[Problem]:
In the data below, which lines contain "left"? List them by copying each one.

[Supplied data]:
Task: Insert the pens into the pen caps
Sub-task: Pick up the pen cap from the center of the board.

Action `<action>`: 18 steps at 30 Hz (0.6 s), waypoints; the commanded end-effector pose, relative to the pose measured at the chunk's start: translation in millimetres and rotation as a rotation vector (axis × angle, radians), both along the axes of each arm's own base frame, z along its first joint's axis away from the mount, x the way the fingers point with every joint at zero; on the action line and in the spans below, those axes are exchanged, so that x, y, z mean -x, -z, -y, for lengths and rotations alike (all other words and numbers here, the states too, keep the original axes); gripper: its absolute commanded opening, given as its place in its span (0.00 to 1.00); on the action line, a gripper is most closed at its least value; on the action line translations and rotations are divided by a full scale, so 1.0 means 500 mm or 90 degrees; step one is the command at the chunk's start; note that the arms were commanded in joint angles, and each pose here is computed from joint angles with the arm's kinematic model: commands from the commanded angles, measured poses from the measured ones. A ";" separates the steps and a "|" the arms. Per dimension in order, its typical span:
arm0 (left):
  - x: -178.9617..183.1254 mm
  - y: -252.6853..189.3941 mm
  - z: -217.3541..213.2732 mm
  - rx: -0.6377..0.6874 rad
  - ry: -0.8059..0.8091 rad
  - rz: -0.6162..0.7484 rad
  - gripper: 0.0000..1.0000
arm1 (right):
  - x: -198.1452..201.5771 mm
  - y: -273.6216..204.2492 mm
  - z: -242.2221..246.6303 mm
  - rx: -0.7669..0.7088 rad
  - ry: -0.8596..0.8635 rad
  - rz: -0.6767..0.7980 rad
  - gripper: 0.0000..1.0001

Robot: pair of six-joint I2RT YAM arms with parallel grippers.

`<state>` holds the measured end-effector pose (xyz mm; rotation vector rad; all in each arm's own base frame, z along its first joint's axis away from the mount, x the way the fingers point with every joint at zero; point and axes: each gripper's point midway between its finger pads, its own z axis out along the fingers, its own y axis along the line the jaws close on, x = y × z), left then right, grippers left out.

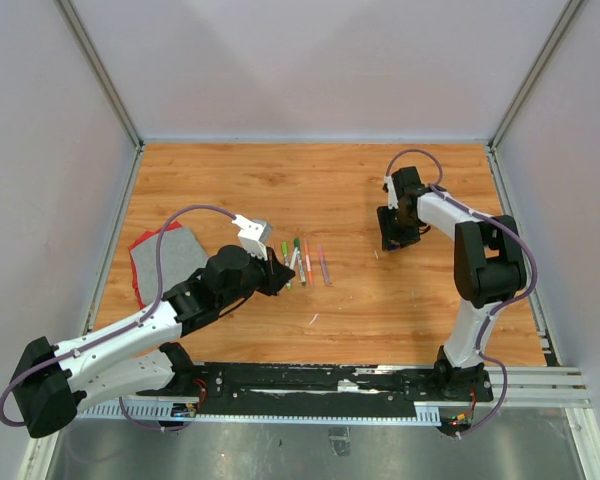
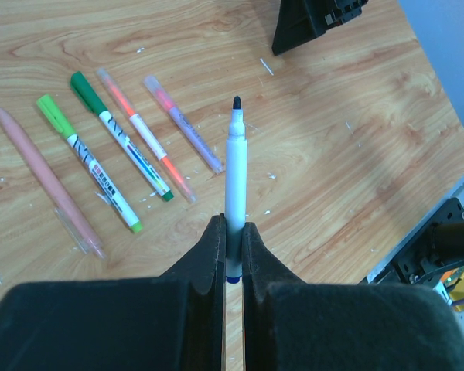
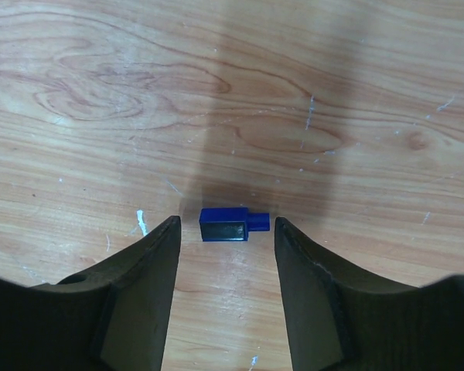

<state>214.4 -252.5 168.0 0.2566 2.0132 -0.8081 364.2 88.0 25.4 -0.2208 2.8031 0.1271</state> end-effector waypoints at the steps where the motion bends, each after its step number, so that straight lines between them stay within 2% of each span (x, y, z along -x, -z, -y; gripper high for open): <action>1: -0.004 0.000 -0.010 0.003 -0.014 0.004 0.00 | 0.000 0.004 0.005 0.027 -0.009 -0.011 0.51; 5: -0.004 0.001 -0.011 0.003 -0.015 0.003 0.01 | 0.000 0.011 0.006 0.031 -0.009 -0.016 0.47; 13: -0.004 0.000 -0.011 0.004 -0.016 0.004 0.00 | 0.004 0.015 0.007 0.042 -0.004 -0.018 0.30; 18: -0.004 -0.002 -0.015 0.007 -0.022 0.006 0.00 | 0.011 0.000 -0.008 0.034 0.007 0.001 0.27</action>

[Output of the task]:
arm0 (left):
`<state>` holds the measured end-effector pose (xyz mm; rotation vector rad; all in each arm's own base frame, z along its first joint's axis away from the mount, x the way the fingers point with every joint at zero; point and axes: each gripper's point midway between its finger pads, its own z axis out along the fingers, its own y axis along the line the jaws close on, x = y × z), left then right, grippers left out.

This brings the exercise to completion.